Records excerpted from a collection:
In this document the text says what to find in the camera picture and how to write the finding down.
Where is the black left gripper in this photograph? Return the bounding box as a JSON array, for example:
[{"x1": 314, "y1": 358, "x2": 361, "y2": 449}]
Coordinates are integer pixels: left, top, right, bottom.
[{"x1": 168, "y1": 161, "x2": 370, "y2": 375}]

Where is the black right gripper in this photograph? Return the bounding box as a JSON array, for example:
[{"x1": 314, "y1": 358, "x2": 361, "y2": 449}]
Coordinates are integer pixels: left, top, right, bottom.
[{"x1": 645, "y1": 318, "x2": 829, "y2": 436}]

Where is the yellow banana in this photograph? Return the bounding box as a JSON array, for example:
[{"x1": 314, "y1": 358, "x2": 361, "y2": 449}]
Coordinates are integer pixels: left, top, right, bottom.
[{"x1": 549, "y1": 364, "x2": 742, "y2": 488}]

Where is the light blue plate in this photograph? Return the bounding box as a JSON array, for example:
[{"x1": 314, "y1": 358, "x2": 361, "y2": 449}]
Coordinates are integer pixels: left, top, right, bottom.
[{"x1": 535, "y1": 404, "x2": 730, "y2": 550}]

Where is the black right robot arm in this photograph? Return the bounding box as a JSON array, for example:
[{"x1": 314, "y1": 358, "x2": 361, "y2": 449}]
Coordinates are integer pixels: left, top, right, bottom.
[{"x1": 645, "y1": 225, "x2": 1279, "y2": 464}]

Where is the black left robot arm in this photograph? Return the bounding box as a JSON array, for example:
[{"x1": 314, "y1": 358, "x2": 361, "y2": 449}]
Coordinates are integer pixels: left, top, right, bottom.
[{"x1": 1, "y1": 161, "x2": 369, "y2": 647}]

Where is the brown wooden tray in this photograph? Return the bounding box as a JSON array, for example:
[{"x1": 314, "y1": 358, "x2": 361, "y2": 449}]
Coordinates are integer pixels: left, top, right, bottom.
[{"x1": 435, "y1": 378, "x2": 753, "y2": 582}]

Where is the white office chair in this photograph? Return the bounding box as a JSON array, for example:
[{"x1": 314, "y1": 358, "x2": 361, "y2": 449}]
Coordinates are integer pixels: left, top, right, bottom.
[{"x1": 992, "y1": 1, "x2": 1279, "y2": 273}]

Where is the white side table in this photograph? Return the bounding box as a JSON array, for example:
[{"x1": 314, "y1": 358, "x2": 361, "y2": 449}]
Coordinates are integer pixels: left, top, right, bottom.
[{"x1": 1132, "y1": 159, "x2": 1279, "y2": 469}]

--

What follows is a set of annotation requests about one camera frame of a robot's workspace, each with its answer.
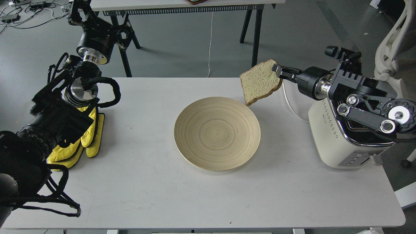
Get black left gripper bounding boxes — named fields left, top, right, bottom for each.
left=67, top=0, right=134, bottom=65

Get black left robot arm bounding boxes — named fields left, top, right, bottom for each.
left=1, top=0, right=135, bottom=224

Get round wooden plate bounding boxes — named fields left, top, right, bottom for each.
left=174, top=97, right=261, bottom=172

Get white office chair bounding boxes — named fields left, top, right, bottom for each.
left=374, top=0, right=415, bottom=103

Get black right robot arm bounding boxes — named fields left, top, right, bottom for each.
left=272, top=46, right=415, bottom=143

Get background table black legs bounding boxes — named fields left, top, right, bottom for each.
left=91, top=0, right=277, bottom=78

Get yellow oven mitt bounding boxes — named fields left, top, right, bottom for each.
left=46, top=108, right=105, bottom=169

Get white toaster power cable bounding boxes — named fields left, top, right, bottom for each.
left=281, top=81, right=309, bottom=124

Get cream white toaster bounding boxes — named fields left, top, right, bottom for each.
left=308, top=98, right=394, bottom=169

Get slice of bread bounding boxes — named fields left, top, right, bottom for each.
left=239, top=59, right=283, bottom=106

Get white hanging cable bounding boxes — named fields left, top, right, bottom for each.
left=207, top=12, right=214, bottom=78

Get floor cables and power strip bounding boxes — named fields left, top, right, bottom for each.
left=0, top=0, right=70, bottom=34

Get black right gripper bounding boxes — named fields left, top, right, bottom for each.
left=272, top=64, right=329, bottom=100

■ Assignment ■
Please give the number of lines above that contain the string "JSON", and nothing more.

■ Expected output ■
9